§ ABOUT THIS EXERCISE: Could you output the whole listing exactly as it stands, minus any images?

*** Block opens ***

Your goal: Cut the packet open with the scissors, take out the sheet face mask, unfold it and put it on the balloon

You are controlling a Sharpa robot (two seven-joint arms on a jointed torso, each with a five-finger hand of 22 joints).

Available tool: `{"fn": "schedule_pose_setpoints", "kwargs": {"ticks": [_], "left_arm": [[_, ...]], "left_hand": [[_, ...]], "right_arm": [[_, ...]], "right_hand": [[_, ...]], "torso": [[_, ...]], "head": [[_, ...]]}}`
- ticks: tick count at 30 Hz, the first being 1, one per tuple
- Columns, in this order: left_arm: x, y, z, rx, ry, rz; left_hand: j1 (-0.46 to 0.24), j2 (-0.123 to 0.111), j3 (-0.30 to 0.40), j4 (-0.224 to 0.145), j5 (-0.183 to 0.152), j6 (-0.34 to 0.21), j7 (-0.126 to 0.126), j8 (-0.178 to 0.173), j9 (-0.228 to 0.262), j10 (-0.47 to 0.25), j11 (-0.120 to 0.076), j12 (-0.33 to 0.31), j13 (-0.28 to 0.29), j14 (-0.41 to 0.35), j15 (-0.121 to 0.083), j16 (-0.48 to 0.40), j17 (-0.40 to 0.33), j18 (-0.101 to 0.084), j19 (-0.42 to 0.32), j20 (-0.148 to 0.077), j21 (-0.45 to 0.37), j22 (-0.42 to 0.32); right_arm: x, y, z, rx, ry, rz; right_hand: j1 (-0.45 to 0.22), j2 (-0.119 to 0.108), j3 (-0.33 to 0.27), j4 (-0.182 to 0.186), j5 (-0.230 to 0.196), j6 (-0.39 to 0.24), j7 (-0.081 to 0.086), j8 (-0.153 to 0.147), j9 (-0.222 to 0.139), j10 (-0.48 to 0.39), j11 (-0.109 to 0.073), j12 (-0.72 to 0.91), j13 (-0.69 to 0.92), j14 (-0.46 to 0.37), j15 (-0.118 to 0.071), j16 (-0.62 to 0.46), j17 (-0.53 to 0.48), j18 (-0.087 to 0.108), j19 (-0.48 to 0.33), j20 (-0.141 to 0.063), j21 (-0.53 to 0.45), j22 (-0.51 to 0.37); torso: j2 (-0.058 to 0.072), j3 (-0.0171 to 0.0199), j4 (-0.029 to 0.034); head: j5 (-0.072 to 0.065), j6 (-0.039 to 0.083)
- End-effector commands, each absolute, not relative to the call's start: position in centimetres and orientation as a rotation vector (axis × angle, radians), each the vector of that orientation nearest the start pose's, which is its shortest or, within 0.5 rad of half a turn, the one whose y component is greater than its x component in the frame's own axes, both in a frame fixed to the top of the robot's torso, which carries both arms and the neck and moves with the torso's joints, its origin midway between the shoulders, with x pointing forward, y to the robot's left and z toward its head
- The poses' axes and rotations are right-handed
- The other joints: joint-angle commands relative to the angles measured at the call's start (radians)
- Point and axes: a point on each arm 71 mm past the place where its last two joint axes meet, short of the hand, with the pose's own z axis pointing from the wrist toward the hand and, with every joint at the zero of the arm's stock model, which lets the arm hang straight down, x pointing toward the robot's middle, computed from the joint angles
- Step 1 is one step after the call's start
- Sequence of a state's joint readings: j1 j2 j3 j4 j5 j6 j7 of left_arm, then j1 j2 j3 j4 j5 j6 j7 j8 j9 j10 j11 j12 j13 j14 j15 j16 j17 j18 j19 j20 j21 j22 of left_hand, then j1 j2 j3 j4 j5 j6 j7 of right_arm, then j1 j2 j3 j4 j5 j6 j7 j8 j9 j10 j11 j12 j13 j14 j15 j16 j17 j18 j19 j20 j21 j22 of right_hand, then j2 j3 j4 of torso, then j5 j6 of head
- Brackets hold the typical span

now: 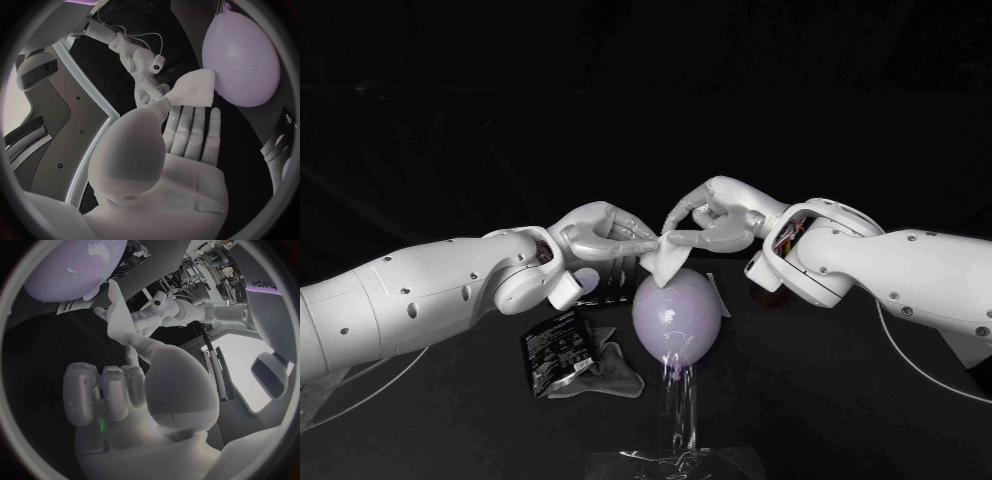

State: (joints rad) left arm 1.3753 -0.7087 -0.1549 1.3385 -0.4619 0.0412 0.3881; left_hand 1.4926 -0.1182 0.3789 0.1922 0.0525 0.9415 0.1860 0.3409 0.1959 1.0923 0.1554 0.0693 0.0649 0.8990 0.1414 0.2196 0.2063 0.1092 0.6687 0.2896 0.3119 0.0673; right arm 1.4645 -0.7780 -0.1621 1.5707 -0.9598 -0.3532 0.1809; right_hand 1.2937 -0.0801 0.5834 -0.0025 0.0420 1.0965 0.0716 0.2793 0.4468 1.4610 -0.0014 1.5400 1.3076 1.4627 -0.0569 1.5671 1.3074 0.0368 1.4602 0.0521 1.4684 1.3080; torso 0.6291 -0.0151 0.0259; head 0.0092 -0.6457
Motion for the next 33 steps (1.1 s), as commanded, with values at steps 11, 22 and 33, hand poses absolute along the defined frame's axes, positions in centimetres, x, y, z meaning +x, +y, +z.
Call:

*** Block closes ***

§ SOLUTION TO THIS TASK:
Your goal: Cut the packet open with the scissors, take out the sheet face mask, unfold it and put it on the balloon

You are controlling a Sharpa robot (two seven-joint arms on a jointed torso, each with a five-finger hand of 22 joints).

Available tool: `{"fn": "schedule_pose_setpoints", "kwargs": {"ticks": [_], "left_arm": [[_, ...]], "left_hand": [[_, ...]], "right_arm": [[_, ...]], "right_hand": [[_, ...]], "torso": [[_, ...]], "head": [[_, ...]]}}`
- ticks: tick count at 30 Hz, the first being 1, one per tuple
- Columns, in this order: left_arm: x, y, z, rx, ry, rz; left_hand: j1 (-0.46 to 0.24), j2 (-0.123 to 0.111), j3 (-0.30 to 0.40), j4 (-0.224 to 0.145), j5 (-0.183 to 0.152), j6 (-0.34 to 0.21), j7 (-0.126 to 0.126), j8 (-0.178 to 0.173), j9 (-0.228 to 0.262), j10 (-0.47 to 0.25), j11 (-0.120 to 0.076), j12 (-0.33 to 0.31), j13 (-0.28 to 0.29), j14 (-0.41 to 0.35), j15 (-0.121 to 0.083), j16 (-0.48 to 0.40), j17 (-0.40 to 0.33), j18 (-0.101 to 0.084), j19 (-0.42 to 0.32), j20 (-0.148 to 0.077), j21 (-0.45 to 0.37), j22 (-0.42 to 0.32); right_arm: x, y, z, rx, ry, rz; right_hand: j1 (-0.45 to 0.22), j2 (-0.119 to 0.108), j3 (-0.33 to 0.27), j4 (-0.182 to 0.186), j5 (-0.230 to 0.196), j6 (-0.39 to 0.24), j7 (-0.081 to 0.086), j8 (-0.153 to 0.147), j9 (-0.222 to 0.139), j10 (-0.48 to 0.39), j11 (-0.109 to 0.073), j12 (-0.72 to 0.91), j13 (-0.69 to 0.92), j14 (-0.46 to 0.37), j15 (-0.118 to 0.071), j16 (-0.62 to 0.46), j17 (-0.53 to 0.48), j18 (-0.087 to 0.108), j19 (-0.48 to 0.33), j20 (-0.141 to 0.063), j21 (-0.53 to 0.45), j22 (-0.51 to 0.37); torso: j2 (-0.058 to 0.072), j3 (-0.0171 to 0.0199), j4 (-0.029 to 0.034); head: j5 (-0.072 to 0.065), j6 (-0.039 to 0.083)
- End-effector commands, each absolute, not relative to the call's start: position in centimetres and orientation as a rotation vector (axis × angle, radians), each the vector of that orientation nearest the start pose's, which is its shortest or, within 0.5 rad of half a turn, the one whose y component is greater than its x component in the frame's own axes, both in a frame fixed to the top of the robot's torso, which carries both arms and the neck and moves with the torso's joints, its origin midway between the shoulders, with x pointing forward, y to the robot's left and z toward its head
- The poses' axes and rotations are right-handed
- The other joints: joint-angle commands relative to the angles measured at the call's start (radians)
- Point and axes: a point on each arm 71 mm past the place where its last two joint axes meet, short of the hand, with the pose's own z axis pointing from the wrist toward the hand and, with every joint at the zero of the arm's stock model, which lets the arm hang straight down, x pointing toward the robot's middle, computed from the joint angles
- Step 1 is one step after the call's start
- Sequence of a state's joint readings: j1 j2 j3 j4 j5 j6 j7 of left_arm, then j1 j2 j3 j4 j5 j6 j7 j8 j9 j10 j11 j12 j13 j14 j15 j16 j17 j18 j19 j20 j21 j22 of left_hand, then j1 j2 j3 j4 j5 j6 j7 of right_arm, then j1 j2 j3 j4 j5 j6 j7 j8 j9 j10 j11 j12 j13 j14 j15 j16 j17 j18 j19 j20 j21 j22 of right_hand, then j2 j3 j4 of torso, then j5 j6 of head
- Brackets hold the typical span

now: 

State: (joints rad) left arm 1.3753 -0.7087 -0.1549 1.3385 -0.4619 0.0412 0.3881; left_hand 1.4926 -0.1182 0.3789 0.1922 0.0525 0.9415 0.1860 0.3409 0.1959 1.0923 0.1554 0.0693 0.0649 0.8990 0.1414 0.2196 0.2063 0.1092 0.6687 0.2896 0.3119 0.0673; right arm 1.4645 -0.7780 -0.1621 1.5707 -0.9598 -0.3532 0.1809; right_hand 1.2937 -0.0801 0.5834 -0.0025 0.0420 1.0965 0.0716 0.2793 0.4468 1.4610 -0.0014 1.5400 1.3076 1.4627 -0.0569 1.5671 1.3074 0.0368 1.4602 0.0521 1.4684 1.3080; torso 0.6291 -0.0151 0.0259; head 0.0092 -0.6457
Motion for the next 33 steps (1.1 s), as commanded, with values at steps 11, 22 and 33, hand poses absolute along the defined frame's axes, positions in centimetres, x, y, z meaning +x, +y, +z.
Call:

The answer given above is the complete response.